Antiviral activity of nucleoside analogues during short-course monotherapy or dual therapy : Its role in preventing HIV infection in infants

This is the first report on the preliminary efficacy of 4 different short-course nucleoside analogue regimens (stavudine [d4T], didanosine [ddI], d4T+ddI, and zidovudine [ZDV]) for the prevention of mother-to-child transmission of HIV-1 (MTCT) in a resource-limited setting. This prospective open-label, randomized 4-arm study (May 1999 to May 2000) conducted in South Africa enrolled 373 women from 34 weeks of gestation; medication was continued through delivery and for 6 weeks to infants. MTCT rates were ascertained at birth, 6, 12, and 24 weeks of age.
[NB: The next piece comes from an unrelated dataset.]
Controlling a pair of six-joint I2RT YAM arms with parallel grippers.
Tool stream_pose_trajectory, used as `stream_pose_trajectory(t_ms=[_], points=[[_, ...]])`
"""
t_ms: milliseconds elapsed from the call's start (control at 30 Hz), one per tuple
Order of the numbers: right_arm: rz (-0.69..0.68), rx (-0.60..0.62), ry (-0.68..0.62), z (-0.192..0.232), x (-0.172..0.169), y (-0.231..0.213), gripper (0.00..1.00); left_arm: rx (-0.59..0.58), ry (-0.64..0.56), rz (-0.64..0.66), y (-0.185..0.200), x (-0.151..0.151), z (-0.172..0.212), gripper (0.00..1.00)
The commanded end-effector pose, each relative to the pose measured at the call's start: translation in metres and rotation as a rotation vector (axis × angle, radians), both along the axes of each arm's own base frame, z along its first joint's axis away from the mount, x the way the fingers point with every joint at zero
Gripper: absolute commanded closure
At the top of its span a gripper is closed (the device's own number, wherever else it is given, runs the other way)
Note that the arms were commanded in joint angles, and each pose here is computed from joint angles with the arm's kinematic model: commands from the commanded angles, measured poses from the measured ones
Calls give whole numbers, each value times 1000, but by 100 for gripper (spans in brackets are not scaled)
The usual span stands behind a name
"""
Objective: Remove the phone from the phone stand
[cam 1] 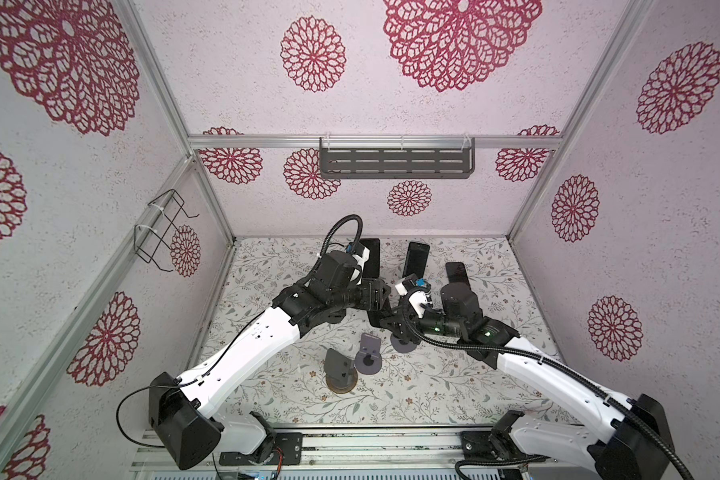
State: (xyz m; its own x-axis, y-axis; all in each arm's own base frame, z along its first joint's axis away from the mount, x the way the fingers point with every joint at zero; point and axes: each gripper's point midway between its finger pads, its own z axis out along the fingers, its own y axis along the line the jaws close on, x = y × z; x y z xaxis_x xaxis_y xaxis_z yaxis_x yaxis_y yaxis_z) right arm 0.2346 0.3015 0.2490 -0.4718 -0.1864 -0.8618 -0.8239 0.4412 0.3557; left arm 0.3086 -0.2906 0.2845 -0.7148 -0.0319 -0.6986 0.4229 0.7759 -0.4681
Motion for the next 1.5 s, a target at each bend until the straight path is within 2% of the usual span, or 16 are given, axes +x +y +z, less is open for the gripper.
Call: stream_pose_trajectory(t_ms=[0, 67, 233, 267, 367, 400, 433, 500, 633, 833, 1000, 1100, 1200, 1333, 1367, 1467], points=[[-13, 77, -90, 38, 12, 8, 63, -114, -86, -11, -4, 5, 36, 67], [-21, 82, -80, 38, 14, 10, 78, -126, -89, -16, -4, 5, 37, 68], [-40, 73, -74, 35, 18, 9, 100, -196, -110, -39, -5, 5, 41, 67], [-46, 57, -72, 34, 20, 8, 100, -207, -122, -50, -5, 5, 41, 59], [-44, 19, -64, 36, 22, 4, 100, -241, -151, -74, 1, 5, 42, 23], [-42, 19, -62, 39, 23, 2, 100, -256, -160, -79, 5, 6, 43, 15], [-40, 20, -52, 42, 24, -3, 100, -283, -174, -80, 10, 7, 44, 11], [-23, 50, -25, 52, 26, -13, 100, -345, -209, -88, 18, 5, 49, 9], [45, 119, 55, 64, 27, -24, 100, -412, -268, -137, 24, -2, 52, 17], [178, 190, 101, 75, 15, -14, 100, -434, -227, -217, 11, -4, 38, 36], [224, 212, 102, 79, 10, -10, 100, -514, -204, -260, 0, -3, 39, 42], [250, 219, 127, 77, 11, -6, 100, -571, -219, -287, -4, -4, 44, 48], [253, 201, 140, 69, 16, -4, 100, -628, -208, -308, -7, -6, 48, 65], [266, 189, 154, 64, 20, 0, 100, -635, -203, -306, -8, -6, 48, 85], [262, 182, 155, 63, 21, 0, 97, -632, -204, -304, -8, -6, 47, 89], [246, 147, 157, 55, 28, 0, 78, -612, -194, -292, -7, -4, 44, 98]])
Mean maternal HIV-1 RNA levels decreased rapidly on treatment in all groups. At week 4, the mean decrease was 1.91 log10 copies/mL (c/mL) in the d4T+ddI group, 1.33 log10 c/mL in the ddI group, 1.12 log10 c/mL in the d4T group, and 0.76 log10 c/mL in the ZDV group. Among the 362 evaluable mother-infant pairs, 11 infants in the d4T group, 10 in the ddI group, 5 in the ZDV group, and 4 in the d4T+ddI group were infected by 24 weeks of age. Eleven infections occurred in utero. Treatment with d4T and ddI was not associated with lactic acidosis or hepatic steatosis. The abbreviated use of nucleoside analogues for the prevention of MTCT appears safe and effective.